A pregnant woman is knocked down by a car and injured. Can she recover damages? Certainly -- if the driver was at fault. But what about the unborn child? If he is born with a defect caused by the accident, can he go to court and sue for injuries? Only a few years ago, the answer would have been no. Now, in many courts around the world, the answer would be a highly qualified yes. Writing in the Michigan Law Review, Dr. David A. Gordon, a South African lawyer, notes that the law in most Western nations is finally beginning to recognize the rights of the unborn plaintiff.

Christian Viewpoint. New medical knowledge has led some courts to adopt a stand that the Roman Catholic Church has held for years--that a child is a distinct person with rights of his own as soon as he is conceived. Doctors have now proved even beyond a lawyer's doubts that the fetus is most susceptible to lasting defects from injuries and drugs during the first three months after conception. As a result, juries are now far more able to assess responsibility and fix damages.

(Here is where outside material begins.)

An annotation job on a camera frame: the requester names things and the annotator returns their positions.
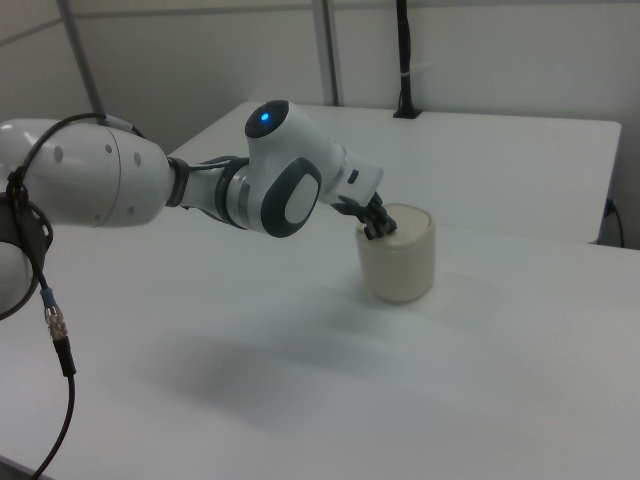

Like most legal developments, the rights of the unborn child were not won easily. Under common law in medieval England, an unborn child had no legal rights and no separate identity except in cases of inheritance, abortion, and where the mother was condemned to die. Then the execution was stayed long enough to allow the child to be born. The situation progressed very little until the 1940s when a few U.S. courts began allowing plaintiffs to recover for damages suffered before their birth under the ancient canon that where there is a wrong, there must also be a remedy. These scattered rulings, plus the compelling evidence of modern medical research, started the new trend.

Sue Mother? Now, from the U.S. to Germany, plaintiffs who were born with defects have won scores of cases, ranging from malpractice suits against obstetricians who damaged them at birth to suits against hospitals where they acquired congenital syphilis through blood transfusions administered to their mothers. The greatest body of litigation in this new field lies ahead. Key battleground: the hundreds of suits now being filed throughout Europe against the West German Grunenthal Chemical Co. and its licensees, makers of thalidomide, the sleeping pill-tranquilizer that caused thousands of children to be born with serious defects.

If the unborn plaintiff has such recovery rights against outsiders, the next obvious question is its legal position to its mother. As yet, the issue has not been tested. But some lawyers feel that if a child can prove that its mother negligently exposed it to a defect-causing disease, there is no reason why the child cannot sue its own mother--and collect.